Start of DATA FOR THIS TASK
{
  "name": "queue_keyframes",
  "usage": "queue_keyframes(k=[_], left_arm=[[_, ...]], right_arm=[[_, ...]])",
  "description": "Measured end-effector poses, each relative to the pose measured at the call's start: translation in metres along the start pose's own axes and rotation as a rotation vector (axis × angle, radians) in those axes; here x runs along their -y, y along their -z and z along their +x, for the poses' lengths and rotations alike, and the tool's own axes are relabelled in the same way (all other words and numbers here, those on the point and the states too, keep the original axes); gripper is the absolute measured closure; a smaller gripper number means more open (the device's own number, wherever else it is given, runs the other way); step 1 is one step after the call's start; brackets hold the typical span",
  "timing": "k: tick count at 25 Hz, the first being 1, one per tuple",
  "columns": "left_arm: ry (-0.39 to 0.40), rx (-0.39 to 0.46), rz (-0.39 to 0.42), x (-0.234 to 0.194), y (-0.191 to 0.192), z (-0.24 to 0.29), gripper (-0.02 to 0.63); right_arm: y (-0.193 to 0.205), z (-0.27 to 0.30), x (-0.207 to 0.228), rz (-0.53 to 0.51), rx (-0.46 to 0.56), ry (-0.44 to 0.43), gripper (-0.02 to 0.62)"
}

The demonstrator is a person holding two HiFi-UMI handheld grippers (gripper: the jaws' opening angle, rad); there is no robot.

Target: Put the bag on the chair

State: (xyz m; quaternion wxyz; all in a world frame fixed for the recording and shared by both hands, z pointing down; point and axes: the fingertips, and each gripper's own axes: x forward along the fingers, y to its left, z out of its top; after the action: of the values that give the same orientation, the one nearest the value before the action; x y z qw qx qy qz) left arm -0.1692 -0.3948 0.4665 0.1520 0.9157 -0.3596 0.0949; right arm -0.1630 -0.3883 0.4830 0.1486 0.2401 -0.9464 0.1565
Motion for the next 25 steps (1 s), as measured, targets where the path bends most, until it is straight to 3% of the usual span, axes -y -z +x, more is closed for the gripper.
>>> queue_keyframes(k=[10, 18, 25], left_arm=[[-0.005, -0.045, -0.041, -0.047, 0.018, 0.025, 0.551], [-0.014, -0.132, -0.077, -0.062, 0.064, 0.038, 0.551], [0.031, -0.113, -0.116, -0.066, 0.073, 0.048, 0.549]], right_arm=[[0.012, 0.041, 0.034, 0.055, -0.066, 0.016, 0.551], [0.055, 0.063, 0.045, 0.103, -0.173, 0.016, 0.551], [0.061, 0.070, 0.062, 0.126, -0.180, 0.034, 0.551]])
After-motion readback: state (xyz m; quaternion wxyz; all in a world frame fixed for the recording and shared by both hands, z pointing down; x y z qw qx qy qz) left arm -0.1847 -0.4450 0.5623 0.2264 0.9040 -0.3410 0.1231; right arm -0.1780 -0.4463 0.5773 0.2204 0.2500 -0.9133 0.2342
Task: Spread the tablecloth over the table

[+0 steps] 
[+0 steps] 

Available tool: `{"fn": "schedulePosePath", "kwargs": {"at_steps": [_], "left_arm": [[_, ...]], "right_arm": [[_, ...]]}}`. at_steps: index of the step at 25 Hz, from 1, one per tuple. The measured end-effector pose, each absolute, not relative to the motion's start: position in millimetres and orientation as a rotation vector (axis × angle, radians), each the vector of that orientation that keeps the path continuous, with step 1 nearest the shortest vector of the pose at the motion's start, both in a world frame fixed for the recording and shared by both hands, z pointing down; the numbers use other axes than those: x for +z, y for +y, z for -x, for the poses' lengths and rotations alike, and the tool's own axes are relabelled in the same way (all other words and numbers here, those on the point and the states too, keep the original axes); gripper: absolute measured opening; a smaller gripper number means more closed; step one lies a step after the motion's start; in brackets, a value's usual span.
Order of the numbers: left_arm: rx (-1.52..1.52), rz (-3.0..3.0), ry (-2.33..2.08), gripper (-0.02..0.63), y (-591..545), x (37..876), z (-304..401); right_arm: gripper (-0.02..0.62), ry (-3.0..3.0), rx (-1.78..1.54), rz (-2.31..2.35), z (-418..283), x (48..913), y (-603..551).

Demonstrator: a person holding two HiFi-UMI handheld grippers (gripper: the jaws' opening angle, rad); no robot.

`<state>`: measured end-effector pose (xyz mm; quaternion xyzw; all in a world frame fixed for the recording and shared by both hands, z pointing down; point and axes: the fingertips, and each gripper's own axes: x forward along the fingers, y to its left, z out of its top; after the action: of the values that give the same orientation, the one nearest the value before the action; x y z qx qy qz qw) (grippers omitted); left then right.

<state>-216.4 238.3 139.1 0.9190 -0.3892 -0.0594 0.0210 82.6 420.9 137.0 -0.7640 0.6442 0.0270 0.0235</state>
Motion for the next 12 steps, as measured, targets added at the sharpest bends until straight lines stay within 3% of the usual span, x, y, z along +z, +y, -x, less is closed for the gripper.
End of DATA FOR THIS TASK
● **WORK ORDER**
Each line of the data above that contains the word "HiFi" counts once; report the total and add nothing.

● **WRITTEN SOLUTION**
2